*** Block opens ***

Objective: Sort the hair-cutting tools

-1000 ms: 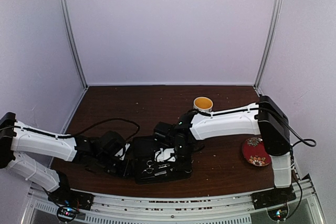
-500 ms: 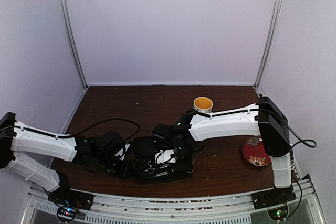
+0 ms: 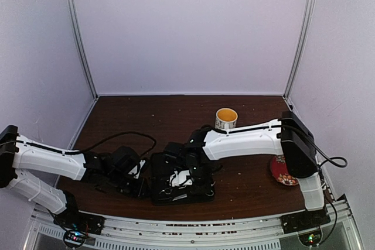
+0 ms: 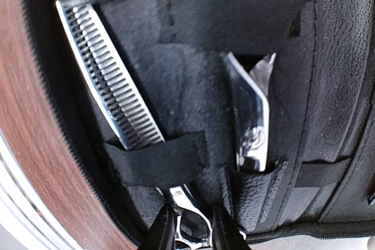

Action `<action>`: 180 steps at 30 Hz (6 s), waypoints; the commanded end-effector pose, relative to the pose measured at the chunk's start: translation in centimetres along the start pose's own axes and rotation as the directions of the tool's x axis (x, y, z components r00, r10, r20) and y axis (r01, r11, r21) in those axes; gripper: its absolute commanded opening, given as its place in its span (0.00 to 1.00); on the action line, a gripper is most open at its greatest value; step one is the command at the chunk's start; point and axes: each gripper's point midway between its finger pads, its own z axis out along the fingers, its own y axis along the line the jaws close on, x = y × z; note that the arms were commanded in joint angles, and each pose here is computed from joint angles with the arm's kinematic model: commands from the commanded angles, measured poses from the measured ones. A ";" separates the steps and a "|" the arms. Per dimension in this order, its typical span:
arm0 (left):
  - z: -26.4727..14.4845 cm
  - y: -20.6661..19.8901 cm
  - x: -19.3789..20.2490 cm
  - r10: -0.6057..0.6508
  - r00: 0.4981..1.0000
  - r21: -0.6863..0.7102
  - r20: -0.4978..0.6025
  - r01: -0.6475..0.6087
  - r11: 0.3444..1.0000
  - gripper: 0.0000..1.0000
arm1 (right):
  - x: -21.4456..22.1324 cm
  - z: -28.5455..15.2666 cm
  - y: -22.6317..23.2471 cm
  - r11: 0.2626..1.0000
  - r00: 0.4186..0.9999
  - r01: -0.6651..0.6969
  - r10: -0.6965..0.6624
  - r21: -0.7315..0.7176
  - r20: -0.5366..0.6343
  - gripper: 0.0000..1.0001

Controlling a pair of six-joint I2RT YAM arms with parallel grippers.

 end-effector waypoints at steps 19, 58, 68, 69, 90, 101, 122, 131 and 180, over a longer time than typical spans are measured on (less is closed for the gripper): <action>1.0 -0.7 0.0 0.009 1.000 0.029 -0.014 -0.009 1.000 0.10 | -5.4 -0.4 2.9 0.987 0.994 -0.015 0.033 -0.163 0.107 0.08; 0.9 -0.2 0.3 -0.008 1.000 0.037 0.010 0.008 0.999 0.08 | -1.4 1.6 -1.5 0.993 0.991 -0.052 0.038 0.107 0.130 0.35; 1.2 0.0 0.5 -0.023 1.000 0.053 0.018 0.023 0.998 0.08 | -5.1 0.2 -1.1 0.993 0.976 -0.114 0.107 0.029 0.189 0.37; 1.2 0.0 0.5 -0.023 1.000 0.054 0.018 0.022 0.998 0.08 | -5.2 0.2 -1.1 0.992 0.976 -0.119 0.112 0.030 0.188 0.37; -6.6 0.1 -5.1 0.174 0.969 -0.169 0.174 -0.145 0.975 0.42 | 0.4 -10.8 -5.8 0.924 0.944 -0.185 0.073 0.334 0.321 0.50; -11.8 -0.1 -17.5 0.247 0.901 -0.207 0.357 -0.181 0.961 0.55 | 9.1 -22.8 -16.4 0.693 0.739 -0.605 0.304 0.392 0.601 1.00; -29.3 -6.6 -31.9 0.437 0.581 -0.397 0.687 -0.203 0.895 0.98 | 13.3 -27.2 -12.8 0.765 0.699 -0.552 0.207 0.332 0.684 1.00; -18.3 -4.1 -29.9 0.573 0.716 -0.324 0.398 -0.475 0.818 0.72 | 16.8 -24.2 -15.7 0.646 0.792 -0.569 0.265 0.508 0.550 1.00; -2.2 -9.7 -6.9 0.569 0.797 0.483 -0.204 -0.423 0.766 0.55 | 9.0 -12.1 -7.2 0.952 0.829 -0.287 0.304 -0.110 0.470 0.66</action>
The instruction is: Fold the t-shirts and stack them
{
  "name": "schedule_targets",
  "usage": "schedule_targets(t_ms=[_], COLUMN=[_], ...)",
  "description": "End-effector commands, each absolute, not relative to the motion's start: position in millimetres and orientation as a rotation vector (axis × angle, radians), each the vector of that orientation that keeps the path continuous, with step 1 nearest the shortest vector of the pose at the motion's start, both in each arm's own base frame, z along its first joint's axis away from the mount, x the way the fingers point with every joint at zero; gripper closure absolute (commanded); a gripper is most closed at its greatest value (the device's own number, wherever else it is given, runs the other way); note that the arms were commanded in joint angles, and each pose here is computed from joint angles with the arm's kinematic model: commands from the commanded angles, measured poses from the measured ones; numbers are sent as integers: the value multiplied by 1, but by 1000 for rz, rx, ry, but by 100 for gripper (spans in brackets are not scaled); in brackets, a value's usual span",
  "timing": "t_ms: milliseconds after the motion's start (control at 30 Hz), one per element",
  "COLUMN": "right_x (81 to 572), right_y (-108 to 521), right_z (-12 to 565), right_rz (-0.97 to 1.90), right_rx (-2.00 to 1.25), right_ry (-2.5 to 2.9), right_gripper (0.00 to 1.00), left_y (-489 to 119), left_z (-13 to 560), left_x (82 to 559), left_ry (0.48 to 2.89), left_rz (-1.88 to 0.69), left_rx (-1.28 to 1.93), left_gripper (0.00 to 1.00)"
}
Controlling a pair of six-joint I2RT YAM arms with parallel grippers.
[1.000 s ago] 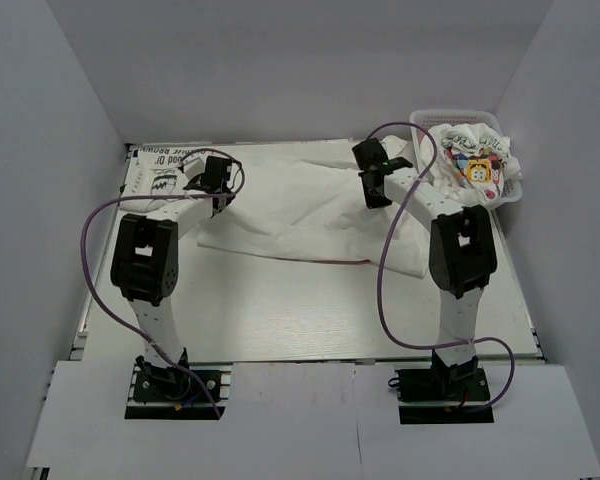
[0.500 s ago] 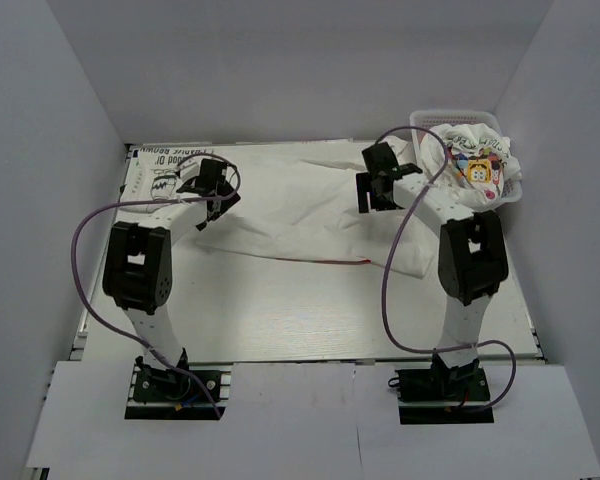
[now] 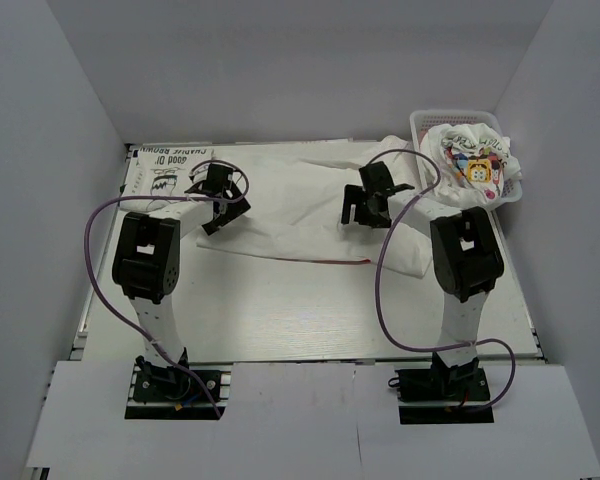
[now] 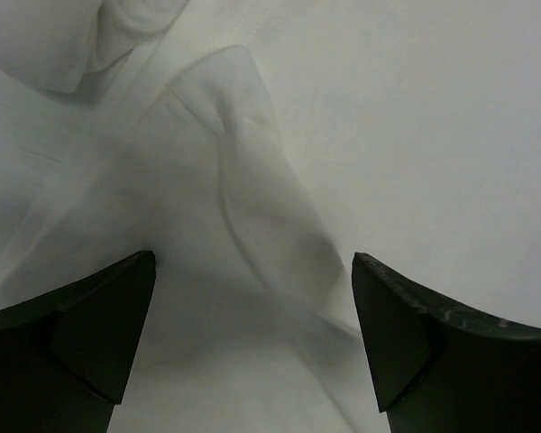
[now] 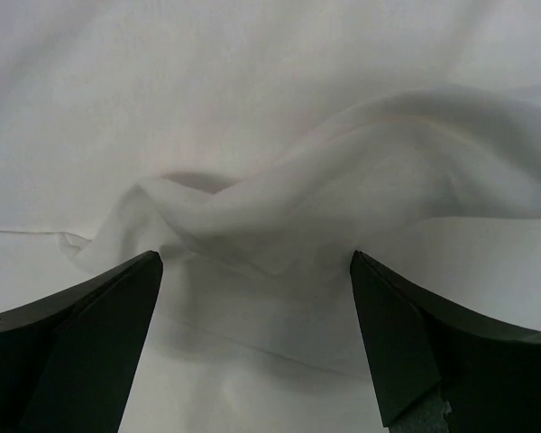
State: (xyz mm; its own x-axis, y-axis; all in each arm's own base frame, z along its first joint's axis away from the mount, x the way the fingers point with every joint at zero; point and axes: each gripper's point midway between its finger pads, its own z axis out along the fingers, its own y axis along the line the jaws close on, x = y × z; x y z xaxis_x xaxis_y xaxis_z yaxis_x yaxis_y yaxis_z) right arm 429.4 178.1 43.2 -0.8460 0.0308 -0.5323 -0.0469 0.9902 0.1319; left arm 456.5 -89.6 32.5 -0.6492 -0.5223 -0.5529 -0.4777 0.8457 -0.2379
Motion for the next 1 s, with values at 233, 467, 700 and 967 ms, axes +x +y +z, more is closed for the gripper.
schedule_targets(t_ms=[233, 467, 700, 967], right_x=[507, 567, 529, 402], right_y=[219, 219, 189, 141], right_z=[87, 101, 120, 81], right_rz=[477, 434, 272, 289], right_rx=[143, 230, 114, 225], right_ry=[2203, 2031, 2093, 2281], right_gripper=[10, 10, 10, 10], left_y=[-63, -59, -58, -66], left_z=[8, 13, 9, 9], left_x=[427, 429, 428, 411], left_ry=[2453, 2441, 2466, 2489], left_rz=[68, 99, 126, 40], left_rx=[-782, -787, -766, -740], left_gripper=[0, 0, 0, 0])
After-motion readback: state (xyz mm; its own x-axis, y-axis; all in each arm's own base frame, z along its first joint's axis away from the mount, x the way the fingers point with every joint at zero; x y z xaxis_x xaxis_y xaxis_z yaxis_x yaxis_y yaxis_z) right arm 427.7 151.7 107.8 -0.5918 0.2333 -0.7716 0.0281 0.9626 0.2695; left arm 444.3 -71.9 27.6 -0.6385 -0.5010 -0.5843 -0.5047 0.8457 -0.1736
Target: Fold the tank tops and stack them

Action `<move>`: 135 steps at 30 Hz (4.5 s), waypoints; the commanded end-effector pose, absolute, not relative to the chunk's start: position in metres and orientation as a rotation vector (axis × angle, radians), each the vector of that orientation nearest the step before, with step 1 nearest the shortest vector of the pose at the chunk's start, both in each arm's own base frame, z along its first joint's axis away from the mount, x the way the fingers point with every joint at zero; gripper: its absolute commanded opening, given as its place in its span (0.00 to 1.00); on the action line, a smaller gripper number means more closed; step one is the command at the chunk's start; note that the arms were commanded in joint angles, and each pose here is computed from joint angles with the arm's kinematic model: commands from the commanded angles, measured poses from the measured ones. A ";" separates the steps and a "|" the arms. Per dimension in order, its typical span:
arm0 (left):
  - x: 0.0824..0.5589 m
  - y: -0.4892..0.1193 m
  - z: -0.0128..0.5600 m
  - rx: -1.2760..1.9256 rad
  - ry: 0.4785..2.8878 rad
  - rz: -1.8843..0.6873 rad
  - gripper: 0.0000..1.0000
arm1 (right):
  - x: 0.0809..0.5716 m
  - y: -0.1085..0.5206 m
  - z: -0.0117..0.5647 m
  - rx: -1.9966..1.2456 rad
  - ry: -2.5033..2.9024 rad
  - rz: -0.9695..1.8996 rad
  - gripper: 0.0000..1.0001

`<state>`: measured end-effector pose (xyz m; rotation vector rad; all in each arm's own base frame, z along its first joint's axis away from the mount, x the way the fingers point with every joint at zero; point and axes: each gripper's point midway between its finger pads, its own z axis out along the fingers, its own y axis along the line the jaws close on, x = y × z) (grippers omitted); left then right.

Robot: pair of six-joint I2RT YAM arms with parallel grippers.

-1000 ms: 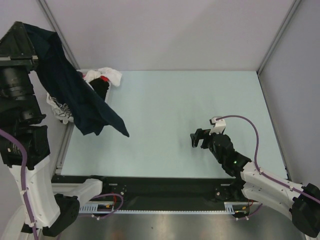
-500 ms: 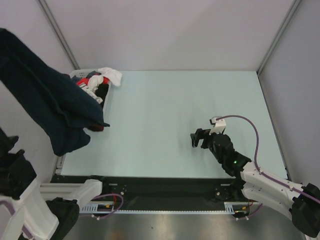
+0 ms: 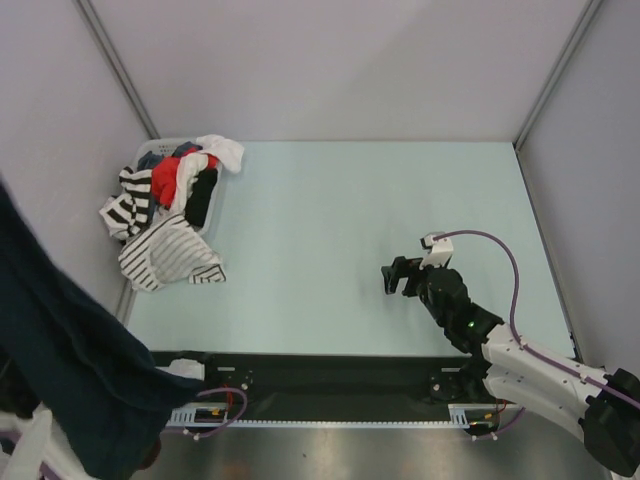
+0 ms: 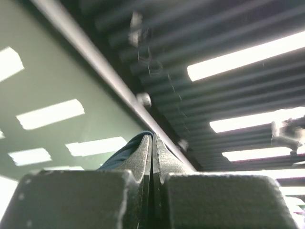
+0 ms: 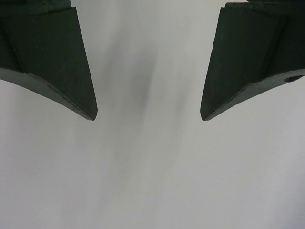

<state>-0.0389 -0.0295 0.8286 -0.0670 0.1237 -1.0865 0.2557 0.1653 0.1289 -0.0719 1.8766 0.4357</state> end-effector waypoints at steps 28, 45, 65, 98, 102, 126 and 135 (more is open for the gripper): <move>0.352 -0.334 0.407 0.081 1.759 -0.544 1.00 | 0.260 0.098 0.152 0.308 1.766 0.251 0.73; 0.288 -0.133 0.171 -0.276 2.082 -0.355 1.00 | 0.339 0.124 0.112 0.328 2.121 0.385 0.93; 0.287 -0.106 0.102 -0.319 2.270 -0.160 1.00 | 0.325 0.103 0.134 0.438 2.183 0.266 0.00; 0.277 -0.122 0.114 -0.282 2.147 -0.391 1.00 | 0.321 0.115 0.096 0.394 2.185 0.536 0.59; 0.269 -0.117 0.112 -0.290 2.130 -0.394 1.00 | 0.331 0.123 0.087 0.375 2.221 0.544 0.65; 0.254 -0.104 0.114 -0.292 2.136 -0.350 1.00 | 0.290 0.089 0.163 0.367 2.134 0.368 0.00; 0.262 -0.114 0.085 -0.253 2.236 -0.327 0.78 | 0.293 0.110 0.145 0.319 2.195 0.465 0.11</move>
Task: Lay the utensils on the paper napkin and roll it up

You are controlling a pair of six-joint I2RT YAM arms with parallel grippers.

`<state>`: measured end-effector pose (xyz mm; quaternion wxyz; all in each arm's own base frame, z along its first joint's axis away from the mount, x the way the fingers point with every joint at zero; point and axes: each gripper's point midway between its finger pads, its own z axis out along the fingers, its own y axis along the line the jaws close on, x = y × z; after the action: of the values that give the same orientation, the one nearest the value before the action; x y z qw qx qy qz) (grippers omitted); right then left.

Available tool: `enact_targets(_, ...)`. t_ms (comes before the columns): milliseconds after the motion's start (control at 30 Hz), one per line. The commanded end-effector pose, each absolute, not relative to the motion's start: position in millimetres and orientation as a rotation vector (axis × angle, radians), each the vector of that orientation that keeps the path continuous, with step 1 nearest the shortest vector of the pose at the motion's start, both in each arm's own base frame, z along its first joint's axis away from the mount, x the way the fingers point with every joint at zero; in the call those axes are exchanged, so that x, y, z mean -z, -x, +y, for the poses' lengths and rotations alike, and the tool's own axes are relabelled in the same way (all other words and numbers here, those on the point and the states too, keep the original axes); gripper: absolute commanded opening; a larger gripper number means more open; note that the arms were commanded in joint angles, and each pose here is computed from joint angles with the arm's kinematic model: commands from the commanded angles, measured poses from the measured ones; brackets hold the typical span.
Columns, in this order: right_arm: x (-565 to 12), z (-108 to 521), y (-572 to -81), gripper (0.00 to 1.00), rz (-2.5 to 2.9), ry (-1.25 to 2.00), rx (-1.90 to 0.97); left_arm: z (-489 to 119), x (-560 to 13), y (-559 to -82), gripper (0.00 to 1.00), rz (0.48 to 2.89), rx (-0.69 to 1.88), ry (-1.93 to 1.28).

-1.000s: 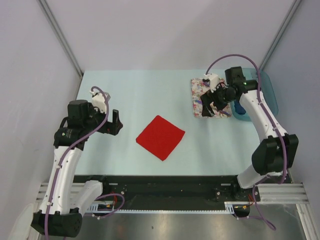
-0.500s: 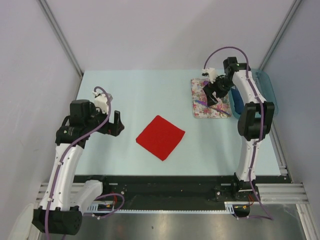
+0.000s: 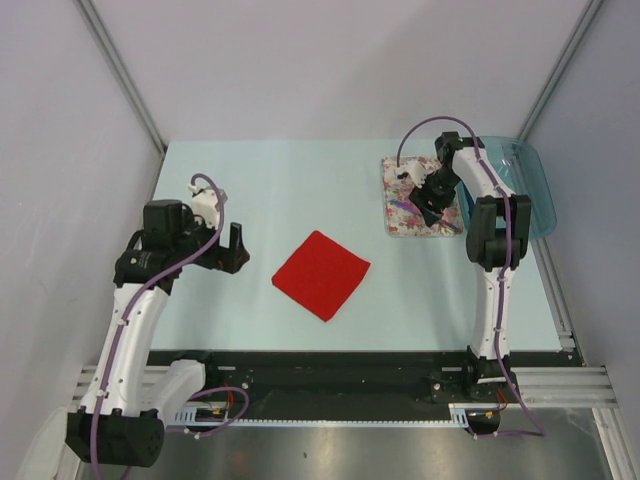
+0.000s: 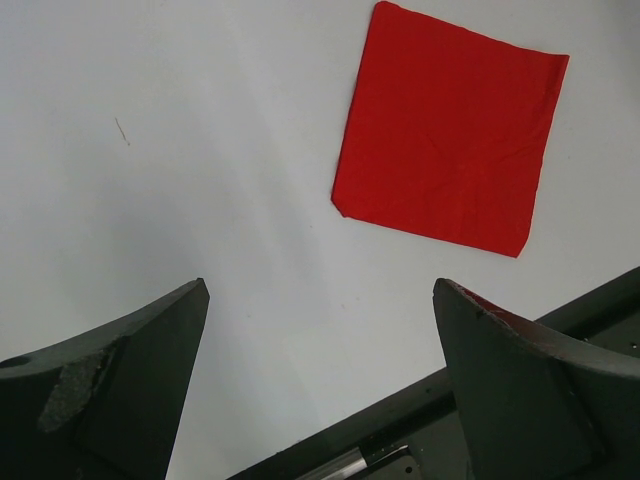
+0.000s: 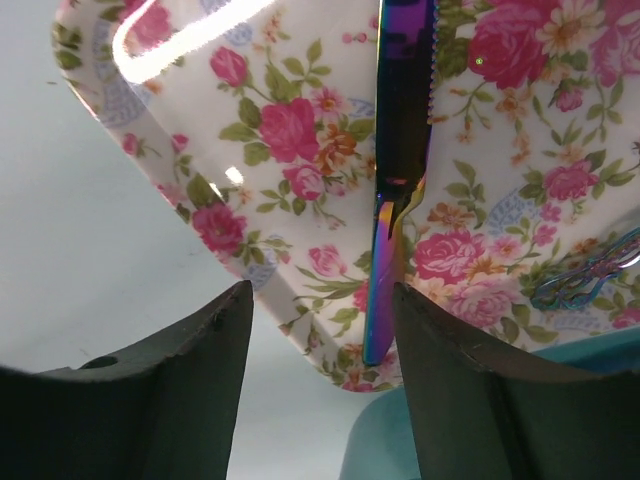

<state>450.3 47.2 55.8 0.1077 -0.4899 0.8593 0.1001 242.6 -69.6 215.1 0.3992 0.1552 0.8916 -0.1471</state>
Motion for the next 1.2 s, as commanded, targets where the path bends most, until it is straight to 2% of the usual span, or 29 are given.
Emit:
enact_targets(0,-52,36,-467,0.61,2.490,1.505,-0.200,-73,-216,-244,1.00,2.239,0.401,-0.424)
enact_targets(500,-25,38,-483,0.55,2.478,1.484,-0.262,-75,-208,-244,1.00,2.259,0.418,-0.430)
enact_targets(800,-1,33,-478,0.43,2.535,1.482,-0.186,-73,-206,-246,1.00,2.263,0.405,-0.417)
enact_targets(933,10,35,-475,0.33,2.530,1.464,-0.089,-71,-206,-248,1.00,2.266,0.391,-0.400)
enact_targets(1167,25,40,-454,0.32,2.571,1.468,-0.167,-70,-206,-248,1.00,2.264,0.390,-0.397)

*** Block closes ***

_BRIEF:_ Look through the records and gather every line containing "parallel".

_SOLVED EXERCISE:_
Controlling a pair of six-joint I2RT YAM arms with parallel grippers.
Controlling a pair of six-joint I2RT YAM arms with parallel grippers.
Robot: pair of six-joint I2RT YAM arms with parallel grippers.
You are controlling a pair of six-joint I2RT YAM arms with parallel grippers.

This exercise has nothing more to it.